▸ **WHAT YOU WILL DO**:
Write out exactly what each line says, starting with the first line below and ending on the one with "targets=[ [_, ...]".

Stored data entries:
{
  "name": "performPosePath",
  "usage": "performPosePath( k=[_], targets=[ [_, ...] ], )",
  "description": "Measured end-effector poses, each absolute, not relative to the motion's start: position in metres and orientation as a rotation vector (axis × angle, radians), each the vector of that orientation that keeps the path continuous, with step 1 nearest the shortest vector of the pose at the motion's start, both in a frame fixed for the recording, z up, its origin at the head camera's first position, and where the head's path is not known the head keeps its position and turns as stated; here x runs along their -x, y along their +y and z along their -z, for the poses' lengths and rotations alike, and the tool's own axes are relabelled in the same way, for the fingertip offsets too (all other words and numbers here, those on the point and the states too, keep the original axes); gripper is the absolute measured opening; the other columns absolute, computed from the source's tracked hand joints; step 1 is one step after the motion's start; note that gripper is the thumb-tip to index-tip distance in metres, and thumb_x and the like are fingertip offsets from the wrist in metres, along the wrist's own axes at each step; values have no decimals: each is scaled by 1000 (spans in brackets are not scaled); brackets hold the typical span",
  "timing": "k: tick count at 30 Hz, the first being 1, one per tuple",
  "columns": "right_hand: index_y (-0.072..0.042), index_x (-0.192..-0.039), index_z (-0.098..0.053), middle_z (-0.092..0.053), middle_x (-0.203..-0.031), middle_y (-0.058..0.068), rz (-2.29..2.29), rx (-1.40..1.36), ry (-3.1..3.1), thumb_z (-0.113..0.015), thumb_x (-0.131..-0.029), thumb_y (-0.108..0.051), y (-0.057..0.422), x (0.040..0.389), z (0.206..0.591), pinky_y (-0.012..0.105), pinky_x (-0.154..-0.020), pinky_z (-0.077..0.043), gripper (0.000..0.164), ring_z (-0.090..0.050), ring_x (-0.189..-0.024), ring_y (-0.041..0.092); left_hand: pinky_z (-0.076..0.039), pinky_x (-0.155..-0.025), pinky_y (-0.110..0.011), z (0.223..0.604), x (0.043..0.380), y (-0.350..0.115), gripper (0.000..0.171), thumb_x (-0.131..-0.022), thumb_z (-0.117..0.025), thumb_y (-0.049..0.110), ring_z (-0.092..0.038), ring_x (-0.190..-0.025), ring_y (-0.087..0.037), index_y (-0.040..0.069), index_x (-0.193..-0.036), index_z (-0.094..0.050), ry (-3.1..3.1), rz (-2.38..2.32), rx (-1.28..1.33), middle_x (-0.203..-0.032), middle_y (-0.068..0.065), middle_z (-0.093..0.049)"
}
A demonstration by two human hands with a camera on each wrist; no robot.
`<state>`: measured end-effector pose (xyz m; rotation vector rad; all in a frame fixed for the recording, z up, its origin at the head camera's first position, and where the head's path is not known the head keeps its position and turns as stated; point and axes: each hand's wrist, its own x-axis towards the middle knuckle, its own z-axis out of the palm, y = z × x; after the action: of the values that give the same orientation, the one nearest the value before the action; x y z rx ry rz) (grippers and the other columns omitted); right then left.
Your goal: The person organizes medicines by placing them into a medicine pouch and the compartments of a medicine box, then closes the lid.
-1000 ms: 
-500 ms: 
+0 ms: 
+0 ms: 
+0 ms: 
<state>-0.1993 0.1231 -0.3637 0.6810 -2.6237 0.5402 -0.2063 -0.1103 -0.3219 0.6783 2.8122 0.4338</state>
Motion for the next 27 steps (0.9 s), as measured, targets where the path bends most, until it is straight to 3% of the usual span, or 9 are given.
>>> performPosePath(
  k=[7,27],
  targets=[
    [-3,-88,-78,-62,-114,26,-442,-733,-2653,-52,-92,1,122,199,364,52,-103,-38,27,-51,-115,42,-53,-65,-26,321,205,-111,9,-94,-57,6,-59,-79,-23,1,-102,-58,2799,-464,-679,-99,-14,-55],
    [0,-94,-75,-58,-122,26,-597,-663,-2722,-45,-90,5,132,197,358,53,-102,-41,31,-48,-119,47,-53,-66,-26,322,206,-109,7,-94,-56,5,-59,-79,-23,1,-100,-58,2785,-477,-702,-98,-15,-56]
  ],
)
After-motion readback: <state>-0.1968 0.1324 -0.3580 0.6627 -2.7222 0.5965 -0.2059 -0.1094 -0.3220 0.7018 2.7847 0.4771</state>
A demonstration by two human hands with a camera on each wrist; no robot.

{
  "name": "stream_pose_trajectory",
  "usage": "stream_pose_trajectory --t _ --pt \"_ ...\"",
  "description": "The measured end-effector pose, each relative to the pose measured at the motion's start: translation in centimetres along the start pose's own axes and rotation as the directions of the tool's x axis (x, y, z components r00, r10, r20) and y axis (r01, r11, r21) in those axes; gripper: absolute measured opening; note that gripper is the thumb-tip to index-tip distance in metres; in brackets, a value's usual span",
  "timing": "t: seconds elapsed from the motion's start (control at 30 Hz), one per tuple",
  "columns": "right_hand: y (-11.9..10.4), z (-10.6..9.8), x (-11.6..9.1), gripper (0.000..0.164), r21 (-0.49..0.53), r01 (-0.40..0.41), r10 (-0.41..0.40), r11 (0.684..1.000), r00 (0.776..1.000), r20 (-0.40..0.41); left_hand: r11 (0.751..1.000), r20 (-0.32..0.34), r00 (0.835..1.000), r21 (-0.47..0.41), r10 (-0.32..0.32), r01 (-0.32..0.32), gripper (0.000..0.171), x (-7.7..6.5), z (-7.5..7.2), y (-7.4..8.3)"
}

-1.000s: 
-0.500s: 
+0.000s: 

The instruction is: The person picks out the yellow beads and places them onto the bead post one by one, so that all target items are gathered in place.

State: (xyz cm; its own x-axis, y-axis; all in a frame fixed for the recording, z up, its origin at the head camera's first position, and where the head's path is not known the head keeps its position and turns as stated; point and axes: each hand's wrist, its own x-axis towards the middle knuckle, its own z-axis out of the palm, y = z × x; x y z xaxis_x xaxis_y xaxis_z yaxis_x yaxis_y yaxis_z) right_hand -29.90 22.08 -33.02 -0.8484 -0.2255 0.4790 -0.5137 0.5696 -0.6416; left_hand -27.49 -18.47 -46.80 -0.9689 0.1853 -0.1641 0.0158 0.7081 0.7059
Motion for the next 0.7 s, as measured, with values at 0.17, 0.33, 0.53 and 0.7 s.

▸ **RESPONSE BELOW**:
{
  "name": "performPosePath",
  "usage": "performPosePath( k=[_], targets=[ [_, ...] ], )",

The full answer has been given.